Problem description:
Could you give back the listing below exactly, every line included?

Data extract:
'''
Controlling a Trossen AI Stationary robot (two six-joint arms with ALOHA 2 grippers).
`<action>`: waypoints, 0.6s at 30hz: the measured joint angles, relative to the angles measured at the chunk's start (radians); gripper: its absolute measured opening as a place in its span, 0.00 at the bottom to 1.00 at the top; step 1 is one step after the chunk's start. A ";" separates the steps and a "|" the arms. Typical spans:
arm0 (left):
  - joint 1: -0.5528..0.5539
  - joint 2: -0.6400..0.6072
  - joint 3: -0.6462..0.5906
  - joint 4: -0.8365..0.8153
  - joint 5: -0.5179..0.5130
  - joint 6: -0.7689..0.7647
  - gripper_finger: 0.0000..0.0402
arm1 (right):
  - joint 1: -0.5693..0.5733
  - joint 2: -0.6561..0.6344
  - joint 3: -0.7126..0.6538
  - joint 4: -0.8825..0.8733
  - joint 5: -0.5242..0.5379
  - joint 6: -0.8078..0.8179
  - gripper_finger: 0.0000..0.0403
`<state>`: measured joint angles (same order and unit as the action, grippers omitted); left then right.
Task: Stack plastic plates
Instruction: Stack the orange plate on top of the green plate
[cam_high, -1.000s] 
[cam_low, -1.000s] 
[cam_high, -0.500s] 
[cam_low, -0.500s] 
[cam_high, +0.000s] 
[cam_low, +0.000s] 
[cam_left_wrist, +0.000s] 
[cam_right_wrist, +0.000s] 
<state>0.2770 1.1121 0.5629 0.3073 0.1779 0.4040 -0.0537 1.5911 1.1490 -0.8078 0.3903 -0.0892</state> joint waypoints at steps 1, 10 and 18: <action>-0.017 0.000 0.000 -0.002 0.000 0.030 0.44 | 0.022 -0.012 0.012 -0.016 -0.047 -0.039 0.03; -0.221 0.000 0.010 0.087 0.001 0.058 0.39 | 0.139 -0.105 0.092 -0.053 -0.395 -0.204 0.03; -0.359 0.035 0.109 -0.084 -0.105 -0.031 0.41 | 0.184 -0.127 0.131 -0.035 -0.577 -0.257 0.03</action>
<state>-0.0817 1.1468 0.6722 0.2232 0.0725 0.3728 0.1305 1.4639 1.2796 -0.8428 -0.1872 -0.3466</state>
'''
Reply:
Controlling a Trossen AI Stationary robot (two six-joint arms with ALOHA 2 grippers).
`<action>`: waypoints, 0.6s at 30hz: the measured joint angles, relative to the angles measured at the chunk's start (radians); gripper: its absolute measured opening as a place in its span, 0.00 at the bottom to 1.00 at the top; step 1 is one step after the chunk's start. A ";" separates the steps and a "|" the arms. Typical spans:
arm0 (left):
  - joint 1: -0.5528..0.5539
  - joint 2: -0.6400..0.6072
  - joint 3: -0.6462..0.5906
  - joint 4: -0.8365..0.8153
  - joint 5: -0.5179..0.5130
  - joint 6: -0.7689..0.7647
  - gripper_finger: 0.0000..0.0402
arm1 (right):
  - joint 1: -0.5693..0.5733
  - joint 2: -0.6561..0.6344
  - joint 3: -0.7126..0.6538
  - joint 4: -0.8825..0.8733
  - joint 5: -0.5242..0.5379
  - joint 6: -0.8078..0.8179
  - gripper_finger: 0.0000..0.0403
`<state>`: measured joint angles (same order and unit as the action, grippers omitted); left then right.
Task: Stack plastic plates
Instruction: Stack the orange plate on top of the green plate
[cam_high, -1.000s] 
[cam_low, -1.000s] 
[cam_high, -0.500s] 
[cam_low, -0.500s] 
[cam_high, +0.000s] 
[cam_low, +0.000s] 
[cam_left_wrist, +0.000s] 
[cam_right_wrist, +0.000s] 
<state>0.2770 1.1121 0.5629 0.3073 0.1779 0.4040 -0.0537 1.5911 1.1490 -0.8078 0.3903 -0.0892</state> joint waypoints at steps 1, 10 and 18: <action>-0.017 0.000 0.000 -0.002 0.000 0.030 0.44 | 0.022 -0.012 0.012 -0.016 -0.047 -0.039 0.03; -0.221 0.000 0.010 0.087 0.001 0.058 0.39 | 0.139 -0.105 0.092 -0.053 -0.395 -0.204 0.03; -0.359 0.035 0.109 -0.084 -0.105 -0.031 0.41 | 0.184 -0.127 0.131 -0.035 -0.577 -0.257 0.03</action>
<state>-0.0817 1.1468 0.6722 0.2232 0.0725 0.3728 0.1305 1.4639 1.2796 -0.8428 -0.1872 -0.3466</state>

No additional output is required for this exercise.